Aim of the task: Produce an exact copy of all records below.

Source records:

☆ ☆ ☆

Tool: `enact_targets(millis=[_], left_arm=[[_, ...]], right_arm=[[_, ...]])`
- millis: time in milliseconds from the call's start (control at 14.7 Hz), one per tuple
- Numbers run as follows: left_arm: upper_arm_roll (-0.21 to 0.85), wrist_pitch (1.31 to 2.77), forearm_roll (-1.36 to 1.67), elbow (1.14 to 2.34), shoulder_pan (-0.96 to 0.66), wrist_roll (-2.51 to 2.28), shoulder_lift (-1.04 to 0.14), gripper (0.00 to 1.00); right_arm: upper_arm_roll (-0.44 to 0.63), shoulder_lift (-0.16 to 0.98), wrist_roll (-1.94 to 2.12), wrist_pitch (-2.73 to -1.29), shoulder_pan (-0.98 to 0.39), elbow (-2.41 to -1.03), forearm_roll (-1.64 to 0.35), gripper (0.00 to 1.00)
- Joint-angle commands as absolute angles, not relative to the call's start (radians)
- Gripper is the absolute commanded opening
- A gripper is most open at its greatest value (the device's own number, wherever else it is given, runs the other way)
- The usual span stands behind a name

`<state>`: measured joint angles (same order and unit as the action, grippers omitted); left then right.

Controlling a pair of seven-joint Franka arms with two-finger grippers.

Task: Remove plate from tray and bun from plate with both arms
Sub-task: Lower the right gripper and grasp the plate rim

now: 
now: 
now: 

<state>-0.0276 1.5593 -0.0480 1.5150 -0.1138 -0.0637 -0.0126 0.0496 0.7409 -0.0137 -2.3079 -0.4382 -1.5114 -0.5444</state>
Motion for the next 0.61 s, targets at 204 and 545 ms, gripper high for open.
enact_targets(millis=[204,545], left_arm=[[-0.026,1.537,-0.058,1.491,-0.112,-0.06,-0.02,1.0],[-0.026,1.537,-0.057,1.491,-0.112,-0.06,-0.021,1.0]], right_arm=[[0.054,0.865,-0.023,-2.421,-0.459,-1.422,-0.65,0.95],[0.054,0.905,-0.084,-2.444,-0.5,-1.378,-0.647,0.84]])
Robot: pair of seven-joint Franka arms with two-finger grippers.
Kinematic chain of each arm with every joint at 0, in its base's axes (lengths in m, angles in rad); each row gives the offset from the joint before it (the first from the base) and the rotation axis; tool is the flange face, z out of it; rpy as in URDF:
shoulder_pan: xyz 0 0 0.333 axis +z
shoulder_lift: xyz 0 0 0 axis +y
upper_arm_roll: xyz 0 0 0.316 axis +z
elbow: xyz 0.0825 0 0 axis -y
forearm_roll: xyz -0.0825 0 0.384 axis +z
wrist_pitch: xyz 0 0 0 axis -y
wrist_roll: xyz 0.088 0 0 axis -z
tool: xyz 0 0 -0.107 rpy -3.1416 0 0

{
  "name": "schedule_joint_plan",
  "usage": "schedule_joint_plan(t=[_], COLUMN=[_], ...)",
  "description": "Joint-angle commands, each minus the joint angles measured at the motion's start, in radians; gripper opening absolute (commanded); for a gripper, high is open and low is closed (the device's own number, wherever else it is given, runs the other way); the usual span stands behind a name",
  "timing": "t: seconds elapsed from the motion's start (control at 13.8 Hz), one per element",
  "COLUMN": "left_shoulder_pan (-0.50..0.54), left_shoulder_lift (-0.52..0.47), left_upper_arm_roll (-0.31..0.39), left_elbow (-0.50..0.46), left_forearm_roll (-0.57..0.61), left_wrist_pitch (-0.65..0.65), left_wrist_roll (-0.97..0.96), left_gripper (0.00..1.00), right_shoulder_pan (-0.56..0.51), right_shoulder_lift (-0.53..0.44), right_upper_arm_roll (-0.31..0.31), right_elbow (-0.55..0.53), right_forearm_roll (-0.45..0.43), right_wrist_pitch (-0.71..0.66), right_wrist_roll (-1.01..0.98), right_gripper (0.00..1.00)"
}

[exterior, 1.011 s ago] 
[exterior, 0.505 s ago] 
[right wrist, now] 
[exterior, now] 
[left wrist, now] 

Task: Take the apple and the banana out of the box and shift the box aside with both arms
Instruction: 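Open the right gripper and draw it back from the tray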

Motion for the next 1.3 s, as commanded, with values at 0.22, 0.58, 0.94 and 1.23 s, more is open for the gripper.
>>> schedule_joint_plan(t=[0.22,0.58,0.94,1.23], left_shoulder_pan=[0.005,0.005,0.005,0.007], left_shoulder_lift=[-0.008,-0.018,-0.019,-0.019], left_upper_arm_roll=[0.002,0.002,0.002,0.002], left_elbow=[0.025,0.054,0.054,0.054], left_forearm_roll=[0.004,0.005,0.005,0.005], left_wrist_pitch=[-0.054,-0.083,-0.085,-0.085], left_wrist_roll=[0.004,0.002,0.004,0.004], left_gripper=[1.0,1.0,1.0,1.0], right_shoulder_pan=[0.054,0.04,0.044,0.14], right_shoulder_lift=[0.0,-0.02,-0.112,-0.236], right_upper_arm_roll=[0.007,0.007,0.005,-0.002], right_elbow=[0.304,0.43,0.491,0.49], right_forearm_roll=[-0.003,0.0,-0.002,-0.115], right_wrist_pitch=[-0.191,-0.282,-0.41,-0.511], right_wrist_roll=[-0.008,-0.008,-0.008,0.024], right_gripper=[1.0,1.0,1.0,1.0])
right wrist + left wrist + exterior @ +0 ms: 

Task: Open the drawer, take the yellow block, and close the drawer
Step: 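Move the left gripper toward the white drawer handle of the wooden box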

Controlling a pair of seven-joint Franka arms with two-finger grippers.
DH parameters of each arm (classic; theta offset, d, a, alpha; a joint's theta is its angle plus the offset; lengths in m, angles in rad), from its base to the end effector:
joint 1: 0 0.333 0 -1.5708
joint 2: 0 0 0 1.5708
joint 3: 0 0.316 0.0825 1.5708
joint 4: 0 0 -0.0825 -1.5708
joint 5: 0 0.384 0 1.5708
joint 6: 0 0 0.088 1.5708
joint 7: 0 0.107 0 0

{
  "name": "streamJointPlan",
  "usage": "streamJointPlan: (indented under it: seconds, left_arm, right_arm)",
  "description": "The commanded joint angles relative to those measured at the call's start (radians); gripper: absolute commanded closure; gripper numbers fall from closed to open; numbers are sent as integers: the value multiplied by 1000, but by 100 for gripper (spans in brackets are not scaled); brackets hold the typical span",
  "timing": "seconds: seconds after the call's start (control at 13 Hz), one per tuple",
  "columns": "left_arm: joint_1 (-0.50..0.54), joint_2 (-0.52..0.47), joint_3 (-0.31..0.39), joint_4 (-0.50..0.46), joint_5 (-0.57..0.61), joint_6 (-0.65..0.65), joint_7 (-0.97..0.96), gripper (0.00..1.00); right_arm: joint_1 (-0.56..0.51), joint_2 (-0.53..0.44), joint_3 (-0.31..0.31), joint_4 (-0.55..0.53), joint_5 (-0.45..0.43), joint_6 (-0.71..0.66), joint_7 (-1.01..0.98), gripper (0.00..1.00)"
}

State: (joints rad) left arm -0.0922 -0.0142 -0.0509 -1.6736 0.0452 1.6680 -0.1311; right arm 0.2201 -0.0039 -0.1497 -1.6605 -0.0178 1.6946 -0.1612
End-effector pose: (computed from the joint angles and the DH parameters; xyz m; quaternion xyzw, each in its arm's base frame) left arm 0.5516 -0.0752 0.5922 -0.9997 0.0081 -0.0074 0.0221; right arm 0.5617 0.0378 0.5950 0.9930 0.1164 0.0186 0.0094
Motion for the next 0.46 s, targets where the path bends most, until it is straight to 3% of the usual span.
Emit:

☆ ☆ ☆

Solved exercise:
Tool: `enact_targets(millis=[_], left_arm=[[_, ...]], right_arm=[[_, ...]])`
- millis: time in milliseconds from the call's start (control at 14.7 Hz), one per tuple
- Numbers run as follows: left_arm: upper_arm_roll (-0.21 to 0.85), wrist_pitch (1.31 to 2.77), forearm_roll (-1.36 to 1.67), elbow (1.14 to 2.34), shoulder_pan (-0.96 to 0.66), wrist_roll (-2.51 to 2.28), shoulder_lift (-1.04 to 0.14), gripper (0.00 to 1.00); right_arm: upper_arm_roll (-0.44 to 0.63), shoulder_lift (-0.16 to 0.98), wrist_roll (-1.94 to 2.12), wrist_pitch (-2.73 to -1.29), shoulder_pan (-0.98 to 0.39), elbow (-2.41 to -1.03), forearm_roll (-1.64 to 0.35), gripper (0.00 to 1.00)
- Joint-angle commands as absolute angles, not relative to the call's start (radians)
- Gripper is the absolute commanded opening
- A gripper is most open at its greatest value (the device's own number, wherever else it is given, runs the other way)
- The usual span stands behind a name

`<state>`: measured joint angles (same order and unit as the action, grippers omitted); left then right.

Controlling a pair of seven-joint Franka arms with two-finger grippers.

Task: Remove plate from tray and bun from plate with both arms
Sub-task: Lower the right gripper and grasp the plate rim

now: 
now: 
now: 

<state>-0.0276 1.5593 -0.0480 1.5150 -0.1138 -0.0637 -0.0126 0.0496 0.7409 -0.0137 -2.3079 -0.4382 -1.5114 -0.5444</state>
Motion for the next 0.61 s, targets at 204 and 545 ms, gripper high for open.
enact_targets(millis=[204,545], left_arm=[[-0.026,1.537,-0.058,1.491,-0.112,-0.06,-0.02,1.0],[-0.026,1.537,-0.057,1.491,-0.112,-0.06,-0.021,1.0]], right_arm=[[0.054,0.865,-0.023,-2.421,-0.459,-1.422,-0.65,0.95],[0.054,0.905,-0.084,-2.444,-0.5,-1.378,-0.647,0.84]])
Robot: pair of seven-joint Franka arms with two-finger grippers.
Kinematic chain of each arm with every joint at 0, in its base's axes (lengths in m, angles in rad); each row gives the offset from the joint before it (the first from the base) and the rotation axis; tool is the flange face, z out of it; rpy as in URDF:
shoulder_pan: xyz 0 0 0.333 axis +z
shoulder_lift: xyz 0 0 0 axis +y
upper_arm_roll: xyz 0 0 0.316 axis +z
elbow: xyz 0.0825 0 0 axis -y
forearm_roll: xyz -0.0825 0 0.384 axis +z
wrist_pitch: xyz 0 0 0 axis -y
wrist_roll: xyz 0.088 0 0 axis -z
tool: xyz 0 0 -0.107 rpy -3.1416 0 0

{
  "name": "schedule_joint_plan",
  "usage": "schedule_joint_plan(t=[_], COLUMN=[_], ...)",
  "description": "Joint-angle commands, each minus the joint angles measured at the motion's start, in radians; gripper opening absolute (commanded); for a gripper, high is open and low is closed (the device's own number, wherever else it is given, runs the other way); the usual span stands behind a name",
  "timing": "t: seconds elapsed from the motion's start (control at 13.8 Hz), one per element",
  "COLUMN": "left_shoulder_pan (-0.50..0.54), left_shoulder_lift (-0.52..0.47), left_upper_arm_roll (-0.31..0.39), left_elbow (-0.50..0.46), left_forearm_roll (-0.57..0.61), left_wrist_pitch (-0.65..0.65), left_wrist_roll (-0.97..0.96), left_gripper (0.00..1.00), right_shoulder_pan (-0.56..0.51), right_shoulder_lift (-0.53..0.44), right_upper_arm_roll (-0.31..0.31), right_elbow (-0.55..0.53), right_forearm_roll (-0.45..0.43), right_wrist_pitch (-0.71..0.66), right_wrist_roll (-1.01..0.98), right_gripper (0.00..1.00)"
}

[exterior, 1.011 s ago] 
[exterior, 0.505 s ago] 
[right wrist, now] 
[exterior, now] 
[left wrist, now] 

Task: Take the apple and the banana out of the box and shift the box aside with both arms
Instruction: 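Open the right gripper and draw it back from the tray
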
Motion for the next 1.3 s, as commanded, with values at 0.22, 0.58, 0.94 and 1.23 s, more is open for the gripper.
>>> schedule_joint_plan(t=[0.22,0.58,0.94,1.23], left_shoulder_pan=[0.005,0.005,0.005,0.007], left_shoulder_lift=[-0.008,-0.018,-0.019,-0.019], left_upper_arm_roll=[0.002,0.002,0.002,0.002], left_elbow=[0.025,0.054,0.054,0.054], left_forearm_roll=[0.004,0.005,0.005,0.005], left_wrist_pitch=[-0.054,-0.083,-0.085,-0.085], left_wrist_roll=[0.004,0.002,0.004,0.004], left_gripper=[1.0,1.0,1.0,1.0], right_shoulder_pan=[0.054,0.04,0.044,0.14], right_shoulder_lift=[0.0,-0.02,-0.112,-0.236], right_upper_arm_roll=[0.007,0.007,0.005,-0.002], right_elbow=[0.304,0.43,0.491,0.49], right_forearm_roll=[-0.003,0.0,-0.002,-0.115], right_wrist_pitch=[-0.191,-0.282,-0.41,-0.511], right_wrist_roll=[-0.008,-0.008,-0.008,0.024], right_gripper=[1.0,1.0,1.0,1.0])
right wrist + left wrist + exterior @ +0 ms: 

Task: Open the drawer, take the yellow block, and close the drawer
Step: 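Move the left gripper toward the white drawer handle of the wooden box
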
Controlling a pair of seven-joint Franka arms with two-finger grippers.
DH parameters of each arm (classic; theta offset, d, a, alpha; a joint's theta is its angle plus the offset; lengths in m, angles in rad), from its base to the end effector:
joint 1: 0 0.333 0 -1.5708
joint 2: 0 0 0 1.5708
joint 3: 0 0.316 0.0825 1.5708
joint 4: 0 0 -0.0825 -1.5708
joint 5: 0 0.384 0 1.5708
joint 6: 0 0 0.088 1.5708
joint 7: 0 0.107 0 0

{
  "name": "streamJointPlan",
  "usage": "streamJointPlan: (indented under it: seconds, left_arm, right_arm)",
  "description": "The commanded joint angles relative to those measured at the call's start (radians); gripper: absolute commanded closure; gripper numbers fall from closed to open; numbers are sent as integers: the value multiplied by 1000, but by 100 for gripper (spans in brackets are not scaled); brackets hold the typical span",
  "timing": "seconds: seconds after the call's start (control at 13 Hz), one per tuple",
  "columns": "left_arm: joint_1 (-0.50..0.54), joint_2 (-0.52..0.47), joint_3 (-0.31..0.39), joint_4 (-0.50..0.46), joint_5 (-0.57..0.61), joint_6 (-0.65..0.65), joint_7 (-0.97..0.96), gripper (0.00..1.00); right_arm: joint_1 (-0.56..0.51), joint_2 (-0.53..0.44), joint_3 (-0.31..0.31), joint_4 (-0.55..0.53), joint_5 (-0.45..0.43), joint_6 (-0.71..0.66), joint_7 (-1.01..0.98), gripper (0.00..1.00)"
}

State: (joints rad) left arm -0.0922 -0.0142 -0.0509 -1.6736 0.0452 1.6680 -0.1311; right arm 0.2201 -0.0039 -0.1497 -1.6605 -0.0178 1.6946 -0.1612
End-effector pose: (computed from the joint angles and the DH parameters; xyz m; quaternion xyzw, each in its arm's base frame) left arm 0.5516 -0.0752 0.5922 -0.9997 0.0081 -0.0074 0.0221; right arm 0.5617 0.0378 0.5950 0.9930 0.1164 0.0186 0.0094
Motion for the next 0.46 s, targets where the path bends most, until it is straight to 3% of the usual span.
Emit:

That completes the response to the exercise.